> [Work request] Only the lines holding "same" are wanted here; copy each from the listing.

Segment Open

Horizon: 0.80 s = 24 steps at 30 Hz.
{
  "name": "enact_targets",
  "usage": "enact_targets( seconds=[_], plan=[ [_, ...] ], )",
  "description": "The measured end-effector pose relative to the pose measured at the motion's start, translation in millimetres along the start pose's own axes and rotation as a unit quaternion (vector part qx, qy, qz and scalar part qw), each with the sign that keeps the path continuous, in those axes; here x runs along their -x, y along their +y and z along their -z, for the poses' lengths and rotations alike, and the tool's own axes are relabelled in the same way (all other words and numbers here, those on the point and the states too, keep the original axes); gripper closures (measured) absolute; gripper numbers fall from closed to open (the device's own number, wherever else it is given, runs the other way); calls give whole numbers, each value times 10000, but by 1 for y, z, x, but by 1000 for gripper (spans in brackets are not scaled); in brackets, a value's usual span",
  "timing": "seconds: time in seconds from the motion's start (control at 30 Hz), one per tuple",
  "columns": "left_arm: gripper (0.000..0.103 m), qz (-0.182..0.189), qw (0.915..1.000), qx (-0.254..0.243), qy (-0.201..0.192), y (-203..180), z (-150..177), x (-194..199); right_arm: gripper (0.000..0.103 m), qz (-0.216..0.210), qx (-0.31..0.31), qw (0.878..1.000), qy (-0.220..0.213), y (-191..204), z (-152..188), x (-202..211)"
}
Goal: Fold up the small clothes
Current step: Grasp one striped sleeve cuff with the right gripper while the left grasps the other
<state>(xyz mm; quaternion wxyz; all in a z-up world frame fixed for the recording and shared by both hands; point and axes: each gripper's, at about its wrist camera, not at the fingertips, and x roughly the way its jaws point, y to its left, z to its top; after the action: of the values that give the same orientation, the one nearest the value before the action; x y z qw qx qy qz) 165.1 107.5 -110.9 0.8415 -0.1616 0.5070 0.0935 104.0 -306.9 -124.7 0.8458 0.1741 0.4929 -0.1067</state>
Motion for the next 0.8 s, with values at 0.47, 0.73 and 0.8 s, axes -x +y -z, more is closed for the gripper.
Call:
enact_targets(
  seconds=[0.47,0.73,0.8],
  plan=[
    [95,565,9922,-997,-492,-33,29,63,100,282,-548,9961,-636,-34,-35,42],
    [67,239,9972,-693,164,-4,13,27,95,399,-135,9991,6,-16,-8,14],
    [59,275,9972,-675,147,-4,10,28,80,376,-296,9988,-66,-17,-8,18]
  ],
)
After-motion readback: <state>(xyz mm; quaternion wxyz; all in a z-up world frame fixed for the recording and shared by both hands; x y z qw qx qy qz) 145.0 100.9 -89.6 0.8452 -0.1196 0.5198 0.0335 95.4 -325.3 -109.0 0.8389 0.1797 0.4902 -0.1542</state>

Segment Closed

> [Task solution]
  "description": "The measured end-effector pose relative to the pose measured at the motion's start, translation in millimetres along the start pose's own axes and rotation as a unit quaternion (vector part qx, qy, qz and scalar part qw), each with the sign that keeps the path continuous, in those axes; here x runs along their -x, y along their +y and z along their -z, for the poses' lengths and rotations alike, and the tool's own axes are relabelled in the same way (all other words and numbers here, those on the point and the states too, keep the original axes); gripper closures (measured) absolute; gripper numbers fall from closed to open (the device's own number, wherever else it is given, runs the other way); calls give whole numbers, each value times 10000, but by 1 for y, z, x, but by 1000 for gripper (spans in brackets are not scaled); in brackets, a value's usual span",
<state>(xyz mm; quaternion wxyz; all in a z-up world frame fixed for the recording and shared by both hands; point and axes: each gripper's, at about its wrist camera, not at the fingertips, and x roughly the way its jaws point, y to its left, z to its top; after the action: of the values that give the same orientation, the one nearest the value before the action; x y z qw qx qy qz) 165.1 107.5 -110.9 0.8415 -0.1616 0.5070 0.0935 104.0 -306.9 -124.7 0.8458 0.1741 0.4929 -0.1067</state>

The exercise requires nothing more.